● **Exercise inputs**
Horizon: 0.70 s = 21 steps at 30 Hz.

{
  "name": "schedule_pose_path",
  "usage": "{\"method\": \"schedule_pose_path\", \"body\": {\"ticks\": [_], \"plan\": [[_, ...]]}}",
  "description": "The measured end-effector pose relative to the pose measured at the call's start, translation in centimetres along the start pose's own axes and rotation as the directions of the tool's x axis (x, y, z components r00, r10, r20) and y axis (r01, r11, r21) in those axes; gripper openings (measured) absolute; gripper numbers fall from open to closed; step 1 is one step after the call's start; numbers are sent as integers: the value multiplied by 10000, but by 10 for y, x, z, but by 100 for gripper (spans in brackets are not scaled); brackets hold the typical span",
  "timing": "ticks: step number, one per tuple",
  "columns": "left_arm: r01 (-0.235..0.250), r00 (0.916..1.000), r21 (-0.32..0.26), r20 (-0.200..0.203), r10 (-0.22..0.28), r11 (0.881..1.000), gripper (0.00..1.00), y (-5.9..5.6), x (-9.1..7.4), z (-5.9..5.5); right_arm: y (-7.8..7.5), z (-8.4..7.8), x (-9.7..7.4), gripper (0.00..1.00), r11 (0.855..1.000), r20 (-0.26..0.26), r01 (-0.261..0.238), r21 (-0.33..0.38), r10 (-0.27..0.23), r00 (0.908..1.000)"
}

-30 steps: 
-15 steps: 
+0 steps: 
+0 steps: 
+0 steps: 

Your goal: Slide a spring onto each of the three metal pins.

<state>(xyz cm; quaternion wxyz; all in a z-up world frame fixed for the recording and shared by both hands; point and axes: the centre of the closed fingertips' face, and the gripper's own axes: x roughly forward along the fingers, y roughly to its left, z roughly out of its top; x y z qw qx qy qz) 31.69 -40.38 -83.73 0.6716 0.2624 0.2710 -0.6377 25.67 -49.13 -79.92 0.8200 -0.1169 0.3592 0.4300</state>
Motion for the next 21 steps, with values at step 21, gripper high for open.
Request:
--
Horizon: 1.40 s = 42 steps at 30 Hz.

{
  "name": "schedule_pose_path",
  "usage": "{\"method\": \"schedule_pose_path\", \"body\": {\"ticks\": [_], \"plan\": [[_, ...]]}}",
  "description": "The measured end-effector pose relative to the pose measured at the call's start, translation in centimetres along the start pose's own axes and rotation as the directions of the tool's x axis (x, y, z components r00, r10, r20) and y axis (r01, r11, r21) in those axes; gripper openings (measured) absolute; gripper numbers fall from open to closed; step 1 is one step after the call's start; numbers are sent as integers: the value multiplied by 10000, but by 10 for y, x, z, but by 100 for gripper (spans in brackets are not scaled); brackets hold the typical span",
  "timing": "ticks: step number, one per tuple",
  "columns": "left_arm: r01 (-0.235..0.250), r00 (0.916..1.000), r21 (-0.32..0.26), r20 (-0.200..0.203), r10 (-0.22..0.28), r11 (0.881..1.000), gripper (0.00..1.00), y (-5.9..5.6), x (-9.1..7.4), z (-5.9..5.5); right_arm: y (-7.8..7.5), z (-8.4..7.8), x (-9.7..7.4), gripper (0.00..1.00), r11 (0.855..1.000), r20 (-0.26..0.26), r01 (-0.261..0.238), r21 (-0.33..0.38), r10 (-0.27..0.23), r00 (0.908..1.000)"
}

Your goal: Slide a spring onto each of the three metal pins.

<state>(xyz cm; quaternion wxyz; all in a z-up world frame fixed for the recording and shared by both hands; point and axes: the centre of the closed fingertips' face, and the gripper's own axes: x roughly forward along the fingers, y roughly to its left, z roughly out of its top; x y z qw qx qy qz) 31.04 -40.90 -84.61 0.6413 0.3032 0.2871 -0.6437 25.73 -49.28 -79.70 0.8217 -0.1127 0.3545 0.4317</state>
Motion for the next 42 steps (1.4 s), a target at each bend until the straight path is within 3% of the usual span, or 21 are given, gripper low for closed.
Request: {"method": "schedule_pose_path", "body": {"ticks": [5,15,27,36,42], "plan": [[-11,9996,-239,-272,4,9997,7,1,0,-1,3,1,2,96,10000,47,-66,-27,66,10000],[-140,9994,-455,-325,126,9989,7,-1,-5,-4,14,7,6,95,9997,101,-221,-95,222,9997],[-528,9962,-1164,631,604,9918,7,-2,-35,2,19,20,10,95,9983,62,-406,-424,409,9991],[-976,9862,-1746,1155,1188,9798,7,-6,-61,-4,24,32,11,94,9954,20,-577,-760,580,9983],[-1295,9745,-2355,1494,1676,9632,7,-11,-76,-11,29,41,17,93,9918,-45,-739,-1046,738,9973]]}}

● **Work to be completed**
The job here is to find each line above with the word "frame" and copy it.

● **Your response**
<state>(xyz cm; quaternion wxyz; all in a z-up world frame fixed for the recording and shared by both hands; point and axes: the centre of the closed fingertips' face, and the gripper's own axes: x roughly forward along the fingers, y roughly to its left, z roughly out of its top; x y z qw qx qy qz) 31.69 -40.38 -83.73 0.6716 0.2624 0.2710 -0.6377 25.67 -49.13 -79.92 0.8200 -0.1169 0.3592 0.4300</state>
<state>(xyz cm; quaternion wxyz; all in a z-up world frame fixed for the recording and shared by both hands; point and axes: the centre of the closed fingertips' face, and the gripper's own axes: x roughly forward along the fingers, y roughly to its left, z roughly out of its top; x y z qw qx qy qz) 31.04 -40.90 -84.61 0.6413 0.3032 0.2871 -0.6437 25.73 -49.28 -79.70 0.8217 -0.1127 0.3545 0.4317</state>

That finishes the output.